===== INFORMATION SUPPLIED

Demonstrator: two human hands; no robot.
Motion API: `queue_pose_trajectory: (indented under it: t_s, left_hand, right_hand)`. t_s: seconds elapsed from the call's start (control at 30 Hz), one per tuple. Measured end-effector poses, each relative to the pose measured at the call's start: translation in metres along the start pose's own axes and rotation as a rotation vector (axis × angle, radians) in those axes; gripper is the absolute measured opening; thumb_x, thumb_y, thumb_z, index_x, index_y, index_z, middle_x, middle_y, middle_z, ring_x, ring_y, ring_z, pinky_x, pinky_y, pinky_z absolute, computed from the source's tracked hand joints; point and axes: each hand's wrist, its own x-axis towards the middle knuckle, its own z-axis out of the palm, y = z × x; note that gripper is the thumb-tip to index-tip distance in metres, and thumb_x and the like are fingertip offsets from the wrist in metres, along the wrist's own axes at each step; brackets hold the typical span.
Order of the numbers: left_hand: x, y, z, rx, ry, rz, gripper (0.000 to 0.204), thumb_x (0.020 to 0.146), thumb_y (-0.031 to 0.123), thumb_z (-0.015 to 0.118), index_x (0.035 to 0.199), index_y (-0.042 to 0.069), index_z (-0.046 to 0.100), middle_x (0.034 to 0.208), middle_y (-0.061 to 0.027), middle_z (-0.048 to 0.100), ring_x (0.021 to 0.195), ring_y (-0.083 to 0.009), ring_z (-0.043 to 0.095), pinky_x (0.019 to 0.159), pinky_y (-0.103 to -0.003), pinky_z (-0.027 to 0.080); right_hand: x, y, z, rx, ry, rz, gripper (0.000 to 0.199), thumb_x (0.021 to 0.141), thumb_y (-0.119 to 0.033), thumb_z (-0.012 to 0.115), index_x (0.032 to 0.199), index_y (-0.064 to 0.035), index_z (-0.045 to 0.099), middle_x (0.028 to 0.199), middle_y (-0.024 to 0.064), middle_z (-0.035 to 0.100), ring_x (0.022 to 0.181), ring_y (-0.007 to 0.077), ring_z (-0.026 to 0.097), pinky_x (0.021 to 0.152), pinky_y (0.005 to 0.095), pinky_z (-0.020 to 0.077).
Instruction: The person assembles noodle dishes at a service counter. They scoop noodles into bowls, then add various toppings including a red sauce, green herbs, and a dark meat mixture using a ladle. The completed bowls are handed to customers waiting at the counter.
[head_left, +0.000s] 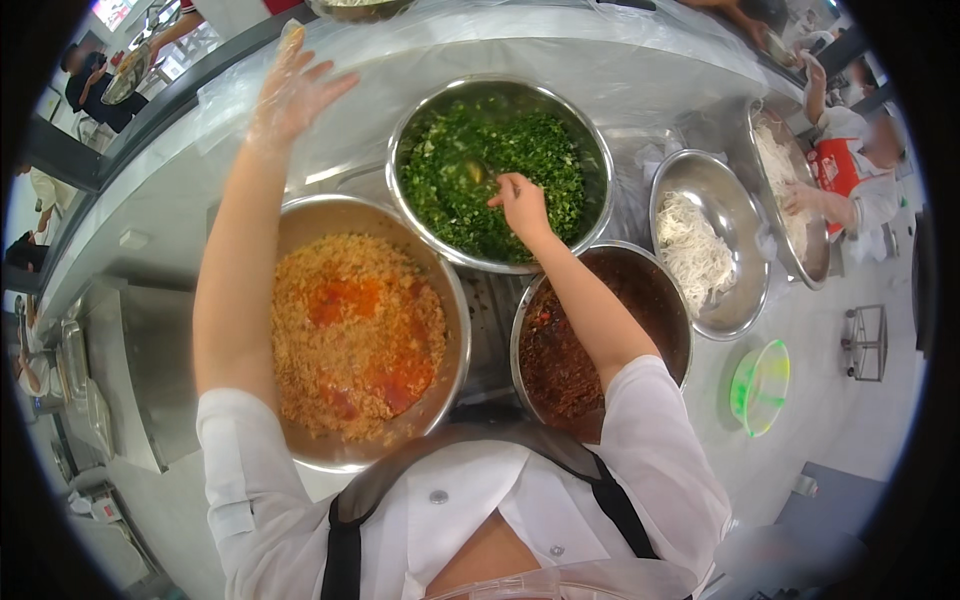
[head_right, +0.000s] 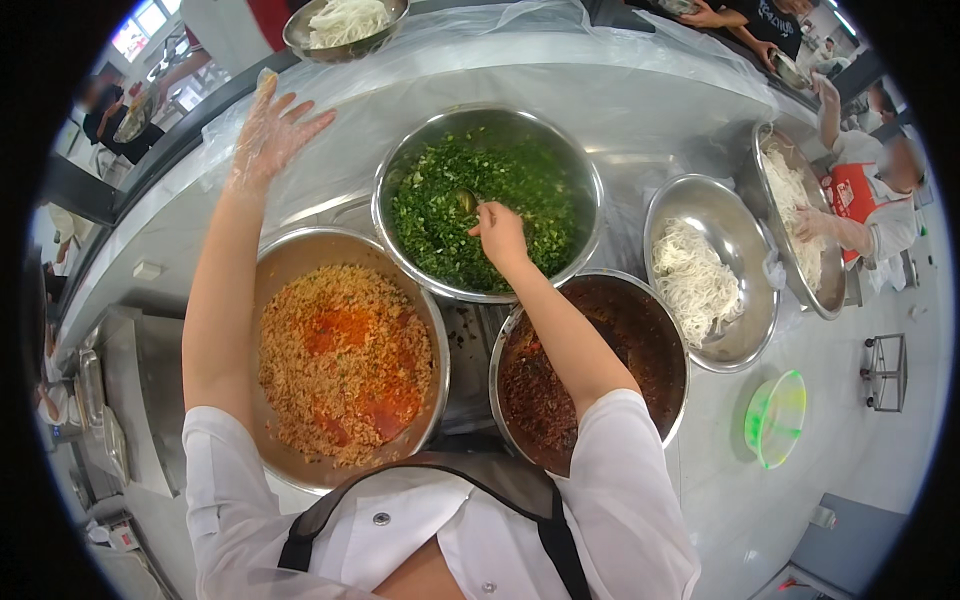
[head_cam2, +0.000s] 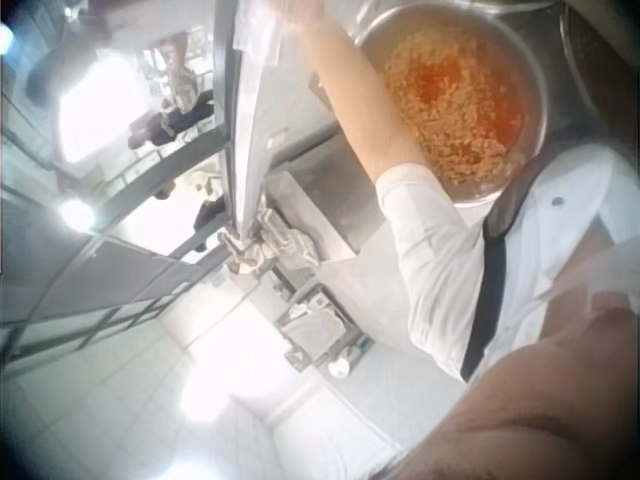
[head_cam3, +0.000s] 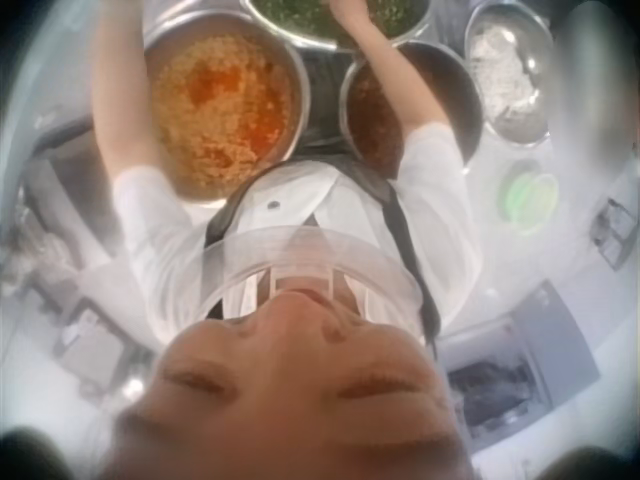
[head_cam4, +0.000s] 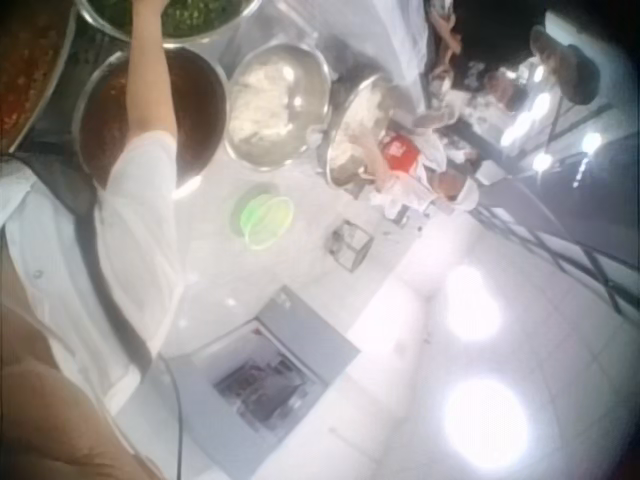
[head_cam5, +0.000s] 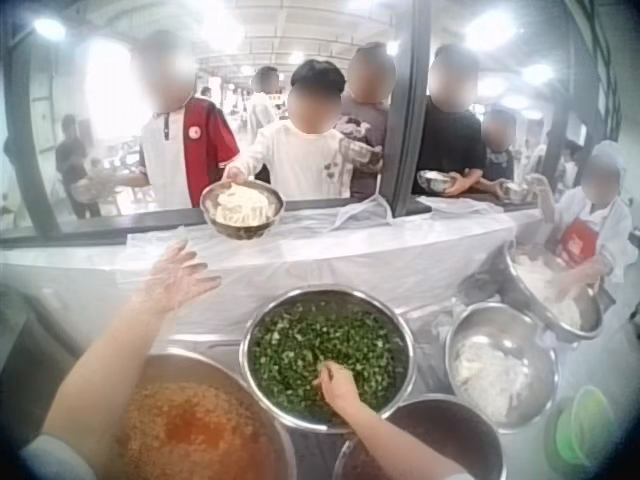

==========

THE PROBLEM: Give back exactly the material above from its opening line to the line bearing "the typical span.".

ANSWER TO THIS TASK:
Demonstrator: two human hands; no robot.
Motion API: `queue_pose_trajectory: (indented under it: t_s, left_hand, right_hand)`. t_s: seconds elapsed from the call's start (control at 30 Hz), one per tuple. Measured end-effector poses, each relative to the pose measured at the call's start: translation in metres along the start pose's own axes and rotation as a rotation vector (axis × angle, radians) in those axes; gripper is the absolute measured opening; thumb_x, thumb_y, thumb_z, index_x, index_y, index_z, middle_x, middle_y, middle_z, ring_x, ring_y, ring_z, pinky_x, pinky_y, pinky_z absolute, computed from the source's tracked hand joints; point and axes: each hand's wrist, its own x-axis towards the middle knuckle, its own z-axis out of the palm, y = z × x; note that gripper is the thumb-tip to index-tip distance in metres, and thumb_x and the like are fingertip offsets from the wrist in metres, along the wrist's own axes at each step; brackets hold the typical span.

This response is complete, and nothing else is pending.